Secondly, UUIDv4 itself is quite a long ID format by default as it contains 128 bits of information (32 hexadecimal digits), so doing our best to meet the requirement of short IDs would need some clever encoding.
Thus the method we came up with is:
- Convert the base of the primary ID to base 10
- For UUID we stripped out the hyphens, and treated it as base 16
- For the composite ID format we concatenated the 2 integers with the letter a in the middle, essentially making it a base 11 primary ID
- Convert the alpha-numeric prefix to base 10 as well, treating it’s starting base as 36
- Concatenate the prefix, the letter a again, and the converted primary ID to create a long base 11 encoding of all the information
- Convert the encoded base 11 string to base 58, where base 58 is all lower and upper case letters of the english alphabet, plus the number, but excluding 4 easy confusable characters (0, I, O, l).
This results in Universal IDs that would never conflict and that range from 3-4 characters for low integer primary IDs, averaging around 6-7 characters, and maxing out at an only somewhat unwieldy 26 characters or so for UUID primary IDs.
Here’s a few examples:
42KuVj - The podcast "The News Agents"
7DrhGRN - A specific episode of "The News Agents"
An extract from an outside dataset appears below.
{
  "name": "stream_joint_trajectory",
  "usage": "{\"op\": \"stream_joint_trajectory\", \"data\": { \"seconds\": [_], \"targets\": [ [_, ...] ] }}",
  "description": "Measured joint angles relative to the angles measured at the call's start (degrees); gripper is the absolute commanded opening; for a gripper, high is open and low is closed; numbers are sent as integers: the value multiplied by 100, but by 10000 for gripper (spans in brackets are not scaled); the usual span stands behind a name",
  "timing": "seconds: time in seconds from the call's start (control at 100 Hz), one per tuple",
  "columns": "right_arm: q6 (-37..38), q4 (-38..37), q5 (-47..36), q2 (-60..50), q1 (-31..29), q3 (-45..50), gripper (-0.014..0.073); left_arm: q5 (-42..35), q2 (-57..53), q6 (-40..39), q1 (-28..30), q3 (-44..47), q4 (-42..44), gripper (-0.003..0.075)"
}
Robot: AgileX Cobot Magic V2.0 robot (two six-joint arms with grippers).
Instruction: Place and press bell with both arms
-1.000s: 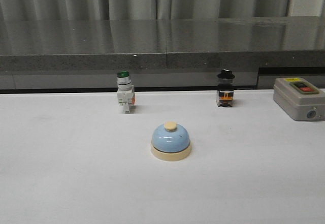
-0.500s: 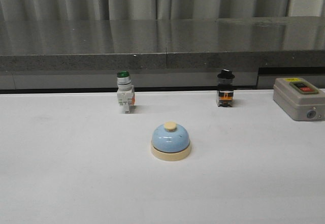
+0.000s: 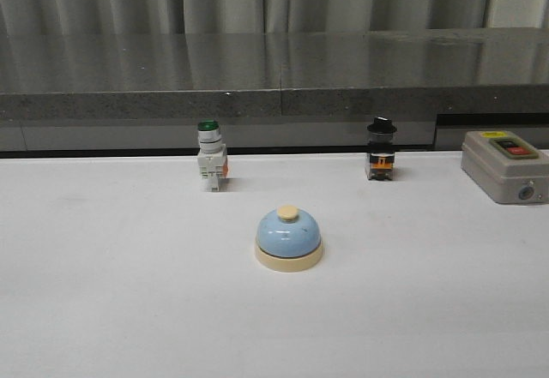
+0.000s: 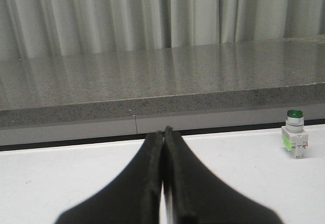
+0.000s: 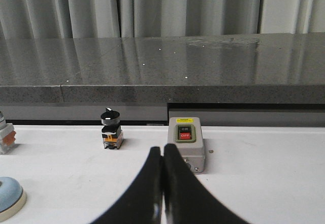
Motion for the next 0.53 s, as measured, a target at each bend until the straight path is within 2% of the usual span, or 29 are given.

2JsSa4Z6PBv - An LBC video clip
7giJZVDDBDi4Me7Lp5xEmpCVwp - An article from Gold about Donny Osmond
What I might change
The Universal ID system continues to work well, but there are a couple of things I might change if I were to create one again:
Remove risky characters
So far we’ve been fairly lucky in that we’ve not knowingly surfaced any rude or offensive IDs, but it’s definitely possible, and an inevitability at some point with incrementing IDs. We at least know our prefixes don’t immediately start off dangerous so any rude or offensive parts wouldn’t be at the start of the ID.
Removing the vowels from the list of possible characters, thereby reducing the final encoding base to 50, trading off against slightly longer strings would probably be the easiest solution.
Stick to only lowercase letters
We don’t often read out URLs, or expect our users to either, but on the rare occasions we do it’s more annoying and takes longer to say “Capital w, r, one, Capital j, …” than a longer string without the need to differentiate.
Removing all upper case letters would drop the encoding base to 34 (29 if also removing vowels) and thus significantly increase the length of the final encoding. It’d definitely be a trickier switch, and encoded UUIDs could get unreasonably long.